Нужна она была! Век бы её не видеть. Зачем только согласился? Хотелось согреться или не хотелось показаться мальчиком?.. Хм, ерунда какая. Кому какое дело, пьёт человек или за ворот льёт? Может быть, он по состоянию здоровья не пьёт, вот. Ведь не курят же по состоянию здоровья, или, предположим, он падучей болезнью страдает, а?.. А-а, вот то-то. И вообще, Славка, ты гофрированный. У тебя все извилины снаружи, а не в башке. И вообще Славик, ты…

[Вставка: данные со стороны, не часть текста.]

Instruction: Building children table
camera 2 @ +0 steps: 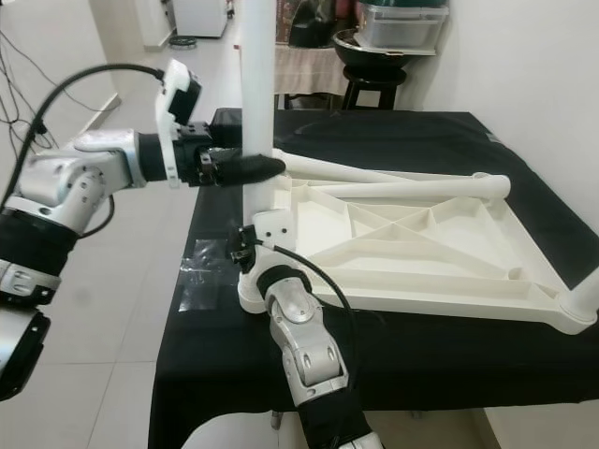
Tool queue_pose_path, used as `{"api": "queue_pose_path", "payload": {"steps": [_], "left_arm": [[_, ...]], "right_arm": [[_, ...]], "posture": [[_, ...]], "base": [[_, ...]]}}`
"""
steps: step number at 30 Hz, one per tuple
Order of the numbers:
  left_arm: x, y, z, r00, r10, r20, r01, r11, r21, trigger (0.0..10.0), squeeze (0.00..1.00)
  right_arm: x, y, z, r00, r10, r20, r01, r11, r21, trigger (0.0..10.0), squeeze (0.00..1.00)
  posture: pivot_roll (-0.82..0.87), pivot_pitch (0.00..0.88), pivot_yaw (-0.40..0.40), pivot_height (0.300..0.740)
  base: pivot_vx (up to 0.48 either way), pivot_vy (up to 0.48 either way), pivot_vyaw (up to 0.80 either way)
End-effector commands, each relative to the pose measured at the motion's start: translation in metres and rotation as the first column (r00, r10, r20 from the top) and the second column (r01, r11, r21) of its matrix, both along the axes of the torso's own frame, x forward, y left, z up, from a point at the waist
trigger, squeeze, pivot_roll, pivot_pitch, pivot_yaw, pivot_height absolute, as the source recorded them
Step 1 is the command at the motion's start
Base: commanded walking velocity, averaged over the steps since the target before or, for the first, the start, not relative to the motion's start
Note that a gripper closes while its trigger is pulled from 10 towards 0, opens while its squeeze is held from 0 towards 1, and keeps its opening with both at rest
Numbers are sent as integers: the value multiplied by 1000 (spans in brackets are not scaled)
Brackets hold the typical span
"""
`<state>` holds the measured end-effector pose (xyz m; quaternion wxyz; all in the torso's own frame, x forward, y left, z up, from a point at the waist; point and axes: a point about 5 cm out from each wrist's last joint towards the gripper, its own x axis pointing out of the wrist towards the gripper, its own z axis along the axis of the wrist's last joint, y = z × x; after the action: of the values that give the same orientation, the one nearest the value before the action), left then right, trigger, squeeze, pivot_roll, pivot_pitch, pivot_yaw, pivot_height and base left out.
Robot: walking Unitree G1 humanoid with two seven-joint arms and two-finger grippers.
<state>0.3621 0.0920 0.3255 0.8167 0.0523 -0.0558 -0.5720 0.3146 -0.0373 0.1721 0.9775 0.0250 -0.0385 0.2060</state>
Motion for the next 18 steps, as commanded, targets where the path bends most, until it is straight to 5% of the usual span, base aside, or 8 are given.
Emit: {"api": "queue_pose_path", "payload": {"steps": [1, 3, 4, 5, 6, 18], "left_arm": [[1, -1, 1, 1000, 0, 9, 0, 1000, 15, 10000, 0], [2, -2, 1, 1000, -10, 4, 10, 1000, 19, 10000, 0], [2, -3, 0, 1000, -24, -4, 24, 999, 22, 8392, 0], [2, -3, -1, 999, -42, -10, 42, 999, 32, 549, 0], [1, -3, -2, 998, -60, -7, 60, 997, 48, 0, 0], [-7, 0, 3, 991, -89, 100, 77, 990, 118, 0, 0]], "right_arm": [[-17, 35, -23, 982, 124, -145, -114, 991, 71, 10000, 0], [-18, 37, -22, 981, 131, -144, -122, 990, 69, 10000, 0], [-19, 38, -22, 980, 137, -142, -128, 989, 67, 10000, 0], [-19, 38, -22, 980, 140, -142, -132, 989, 66, 10000, 0], [-19, 39, -21, 980, 143, -141, -135, 989, 64, 10000, 0], [-16, 37, -19, 978, 161, -136, -156, 987, 47, 10000, 0]], "posture": [[11, 86, -14, 740], [9, 87, -15, 740], [9, 86, -16, 740], [9, 86, -16, 740], [8, 85, -16, 740], [8, 83, -20, 740]], "base": [[0, 0, 0], [0, 0, 0], [0, 0, 0], [0, 0, 0], [0, 0, 0], [0, 0, 0]]}}
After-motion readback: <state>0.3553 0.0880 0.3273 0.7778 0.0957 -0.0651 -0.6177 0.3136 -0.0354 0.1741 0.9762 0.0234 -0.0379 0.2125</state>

Хмель быстро овладевал ослабленным организмом, обволакивал сознание, мысли, и вскоре Юрий забылся в тяжёлом и бредовом сне. Он не помнил, как его снимали с печи, как одевали, как вели к машине Киняпина. Иногда в нём вспыхивали проблески сознания. Тогда он непонимающе оглядывался на товарищей, старался понять, что происходит, виновато улыбался и спрашивал:
– Я что, правда, пьяный, да? Но я же не пью… – и забывался.
Однако он всё-таки уловил: его за его состояние никто не осуждал и не подсмеивался над ним, почему-то не подтрунивали. Тот же Гофрированный. А ратаны любят посмеяться. Уж им-то палец в рот не клади, – это его всегда смущало. Ну не умеет он выпивать. Не у-уме-е-ет! Так что?.. Но дай срок. Научимся, какие наши годы…
Сено… Откуда сено?.. Аромат, дурманящий и родной… А-а, это он в деревне, он на покосе. А какие птицы там сейчас летают интересные, раньше он их не видывал. Как жар-птицы, с длинными хвостами, только коричневые. И как их странно называют – фазаны.